AIM OF THE EXERCISE:
A picture-free, exact copy of all the records below is the goal.

RECORDS SUPPLIED:
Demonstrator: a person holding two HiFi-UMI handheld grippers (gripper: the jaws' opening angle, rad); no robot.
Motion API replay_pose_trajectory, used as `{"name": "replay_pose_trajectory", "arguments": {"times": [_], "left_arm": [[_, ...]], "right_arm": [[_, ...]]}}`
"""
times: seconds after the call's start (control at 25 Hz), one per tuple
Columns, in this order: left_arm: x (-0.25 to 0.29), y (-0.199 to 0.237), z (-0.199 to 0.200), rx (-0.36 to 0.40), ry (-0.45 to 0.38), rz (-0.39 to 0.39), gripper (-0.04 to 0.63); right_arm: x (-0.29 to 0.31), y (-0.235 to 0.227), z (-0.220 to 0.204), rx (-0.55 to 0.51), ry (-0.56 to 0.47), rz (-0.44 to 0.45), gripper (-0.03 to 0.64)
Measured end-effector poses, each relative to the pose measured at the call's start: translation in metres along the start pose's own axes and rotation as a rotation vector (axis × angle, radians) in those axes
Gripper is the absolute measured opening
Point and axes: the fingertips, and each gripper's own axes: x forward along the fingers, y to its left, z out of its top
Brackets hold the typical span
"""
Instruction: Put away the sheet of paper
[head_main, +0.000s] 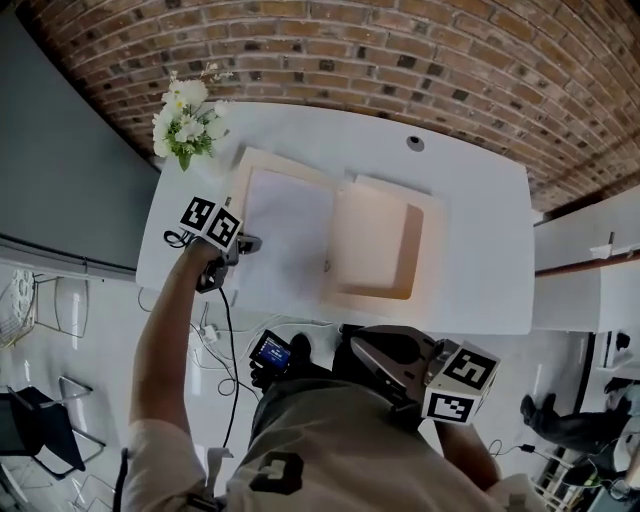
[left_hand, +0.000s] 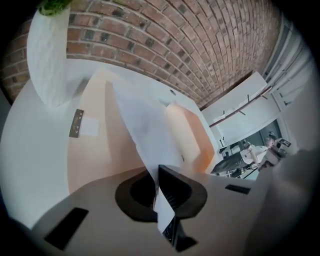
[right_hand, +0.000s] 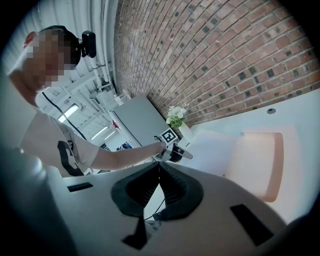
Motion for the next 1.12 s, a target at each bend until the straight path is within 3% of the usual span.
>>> {"name": "replay_pose_trajectory", "arguments": {"times": [0.24, 0.56, 0.8, 1.12], "left_arm": [[0.014, 0.006, 0.015, -0.053, -0.034, 0.033, 0.014], [0.017, 0.015, 0.012, -0.067, -0.048, 0.062, 0.015], [0.022, 0.019, 0.005, -0.049, -0.024, 0.109, 0.015], [0.043, 0.002, 0.012, -0.001, 0.006, 0.106, 0.015]], "right_arm": [[0.004, -0.005, 0.004, 0.023, -0.006, 0.004, 0.023], [0.012, -0.005, -0.004, 0.053, 0.014, 0.032, 0.023], [0.013, -0.005, -0.007, 0.057, 0.019, 0.041, 0.023], [0.003, -0.009, -0.008, 0.059, 0.0, 0.02, 0.023]]}}
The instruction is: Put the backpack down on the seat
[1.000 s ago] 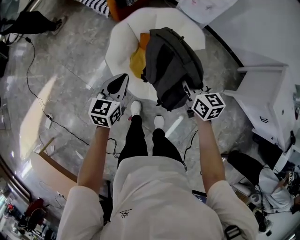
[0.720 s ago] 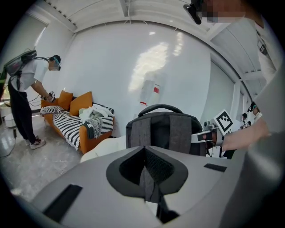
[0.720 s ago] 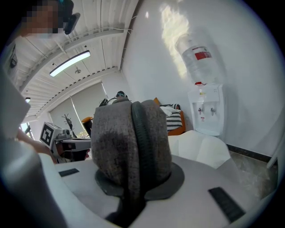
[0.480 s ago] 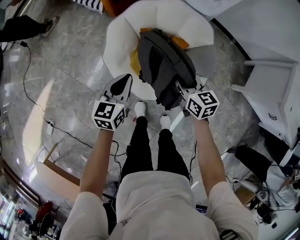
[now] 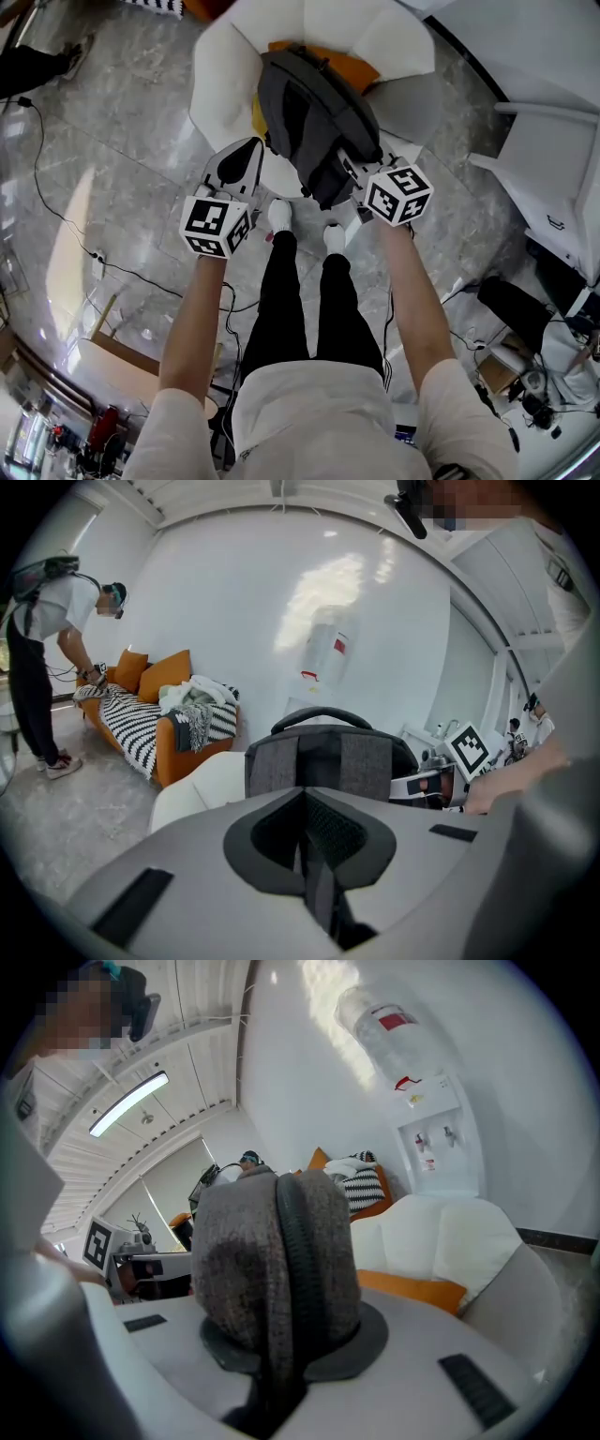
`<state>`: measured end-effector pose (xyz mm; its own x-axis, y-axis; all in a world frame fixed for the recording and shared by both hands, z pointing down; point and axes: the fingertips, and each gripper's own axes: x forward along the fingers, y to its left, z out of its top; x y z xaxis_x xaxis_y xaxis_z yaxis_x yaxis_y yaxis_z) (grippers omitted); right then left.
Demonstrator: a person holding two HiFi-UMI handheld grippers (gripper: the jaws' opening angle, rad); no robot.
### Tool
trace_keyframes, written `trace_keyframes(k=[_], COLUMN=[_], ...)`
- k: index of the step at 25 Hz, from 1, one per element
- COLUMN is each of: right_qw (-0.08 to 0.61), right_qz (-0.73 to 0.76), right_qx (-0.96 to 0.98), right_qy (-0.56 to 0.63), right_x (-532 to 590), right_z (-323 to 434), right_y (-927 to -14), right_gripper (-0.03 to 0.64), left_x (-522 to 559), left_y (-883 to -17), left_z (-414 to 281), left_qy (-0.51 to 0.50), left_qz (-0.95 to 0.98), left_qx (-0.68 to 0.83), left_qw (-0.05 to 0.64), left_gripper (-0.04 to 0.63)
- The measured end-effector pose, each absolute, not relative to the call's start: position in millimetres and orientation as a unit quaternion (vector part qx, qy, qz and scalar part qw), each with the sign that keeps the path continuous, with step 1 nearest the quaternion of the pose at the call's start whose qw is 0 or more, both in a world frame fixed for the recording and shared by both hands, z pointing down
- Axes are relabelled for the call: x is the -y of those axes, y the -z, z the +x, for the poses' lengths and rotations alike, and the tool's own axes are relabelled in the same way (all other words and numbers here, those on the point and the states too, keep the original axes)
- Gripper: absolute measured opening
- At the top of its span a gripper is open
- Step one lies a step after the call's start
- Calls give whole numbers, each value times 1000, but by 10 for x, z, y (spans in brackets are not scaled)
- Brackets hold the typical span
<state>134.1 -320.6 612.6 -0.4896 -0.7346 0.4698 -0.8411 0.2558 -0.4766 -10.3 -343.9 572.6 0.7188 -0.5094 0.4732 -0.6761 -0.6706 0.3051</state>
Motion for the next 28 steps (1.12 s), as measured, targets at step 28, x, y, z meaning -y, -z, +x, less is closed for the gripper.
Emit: trace_keyframes(k=[28], right_qw=[84], right_qz=[639], right_qx=[689], right_qy=[-333], right_x=[3469], right_z=[1952], right_y=[-6959], right_gripper=[69], left_x=[3761], left_y=[-6578], left_z=[66], left_qy=[-183], left_qz=[900], left_qx=[307], left_qw=[249], left_gripper=[17])
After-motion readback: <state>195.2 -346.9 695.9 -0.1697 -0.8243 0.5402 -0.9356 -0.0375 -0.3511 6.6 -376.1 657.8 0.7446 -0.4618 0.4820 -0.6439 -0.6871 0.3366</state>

ANSWER TO THE EXERCISE:
Demonstrator: a person holding two HiFi-UMI handheld grippers (gripper: the jaws' opening angle, rad); no robot.
Motion API replay_pose_trajectory, used as `{"name": "replay_pose_trajectory", "arguments": {"times": [_], "left_arm": [[_, ...]], "right_arm": [[_, ...]]}}`
"""
times: seconds after the call's start (control at 25 Hz), one per tuple
Columns, in this order: left_arm: x (-0.25 to 0.29), y (-0.199 to 0.237), z (-0.199 to 0.200), rx (-0.36 to 0.40), ry (-0.45 to 0.38), rz (-0.39 to 0.39), gripper (-0.04 to 0.63); right_arm: x (-0.29 to 0.31), y (-0.235 to 0.227), z (-0.220 to 0.204), rx (-0.55 to 0.51), ry (-0.56 to 0.47), rz (-0.44 to 0.45), gripper (-0.03 to 0.64)
Measured end-effector poses, each relative to the pose measured at the call's start: translation in metres along the start pose's own axes and rotation as a rotation vector (axis × angle, radians) in those axes
Gripper is the absolute measured opening
Point and axes: the fingertips, and each gripper's own axes: x forward along the fingers, y to its left, z out of its top
Brackets hold the typical span
"""
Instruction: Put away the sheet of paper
[head_main, +0.000s] 
[left_hand, +0.000s] 
[right_hand, +0.000s] 
Motion for the next 1.12 s, a target at each bend until the straight path is within 3% of the usual span.
>>> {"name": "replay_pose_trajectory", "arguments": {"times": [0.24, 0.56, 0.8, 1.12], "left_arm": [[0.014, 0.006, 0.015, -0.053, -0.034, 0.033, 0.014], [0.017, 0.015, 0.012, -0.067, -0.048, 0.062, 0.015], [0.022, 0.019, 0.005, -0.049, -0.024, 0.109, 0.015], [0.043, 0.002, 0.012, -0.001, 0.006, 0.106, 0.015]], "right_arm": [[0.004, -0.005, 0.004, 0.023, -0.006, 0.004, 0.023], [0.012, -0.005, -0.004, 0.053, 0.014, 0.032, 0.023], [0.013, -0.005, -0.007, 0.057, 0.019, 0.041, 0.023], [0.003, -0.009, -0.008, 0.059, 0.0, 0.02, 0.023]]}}
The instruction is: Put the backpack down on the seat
[1.000 s ago] 
[0.720 s ago] 
[0.720 s ago] 
[0.480 s ago] 
[now] 
`<state>`: measured end-effector pose (xyz mm; its own x-axis, y-axis; all in a world frame fixed for the recording and shared by both hands, z pointing down; point and axes: the fingertips, and each gripper's own axes: x forward along the fingers, y to its left, z out of its top; x y z xaxis_x xaxis_y xaxis_z yaxis_x yaxis_y yaxis_z) (grippers omitted); right then left.
Demonstrator: a person holding two HiFi-UMI handheld grippers (gripper: the jaws' opening angle, rad); no robot.
### Tool
trace_keyframes, written `trace_keyframes(k=[_], COLUMN=[_], ...)`
- k: index of the step at 25 Hz, from 1, one per element
- COLUMN is each of: right_qw (-0.08 to 0.61), right_qz (-0.73 to 0.76), right_qx (-0.96 to 0.98), right_qy (-0.56 to 0.63), right_x (-532 to 590), right_z (-323 to 434), right_y (-927 to -14), right_gripper (-0.03 to 0.64), left_x (-522 to 559), left_y (-883 to -17), left_z (-414 to 281), left_qy (-0.51 to 0.50), left_qz (-0.95 to 0.98), left_qx (-0.68 to 0.83), left_qw (-0.05 to 0.64), left_gripper (-0.04 to 0.63)
- The measured end-effector pose, each absolute, not relative to the call's start: position in millimetres and orientation as a unit quaternion (vector part qx, qy, qz and scalar part qw), each with the sign that keeps the path continuous, with step 1 nearest the quaternion of the pose at the call's start whose qw is 0 or more, both in a world frame fixed for the recording and shared by both hands, z pointing down
- Axes are relabelled for the call: x is the -y of those axes, y the -z, z the +x, for the poses' lengths and rotations alike, and the tool's own axes are relabelled in the same way (all other words and numbers here, those on the point and the states too, keep the original axes)
- Gripper: absolute measured opening
- At the top of its span a gripper is open
- Step one lies a step after the call's start
- Calls give whole numbers, each value times 1000, but by 10 for x, z, y (spans in brackets are not scaled)
- Brackets hold the typical span
<state>134.1 -320.6 612.6 -0.4896 -0.7346 0.4698 -0.8411 0.2558 -0.4766 -10.3 -343.9 572.6 0.7188 -0.5094 0.4732 -0.6761 -0.6706 0.3051</state>
Motion for the next 28 steps (1.12 s), as measured, targets at step 28, x, y, z meaning -y, -z, +x, less is closed for the gripper.
Emit: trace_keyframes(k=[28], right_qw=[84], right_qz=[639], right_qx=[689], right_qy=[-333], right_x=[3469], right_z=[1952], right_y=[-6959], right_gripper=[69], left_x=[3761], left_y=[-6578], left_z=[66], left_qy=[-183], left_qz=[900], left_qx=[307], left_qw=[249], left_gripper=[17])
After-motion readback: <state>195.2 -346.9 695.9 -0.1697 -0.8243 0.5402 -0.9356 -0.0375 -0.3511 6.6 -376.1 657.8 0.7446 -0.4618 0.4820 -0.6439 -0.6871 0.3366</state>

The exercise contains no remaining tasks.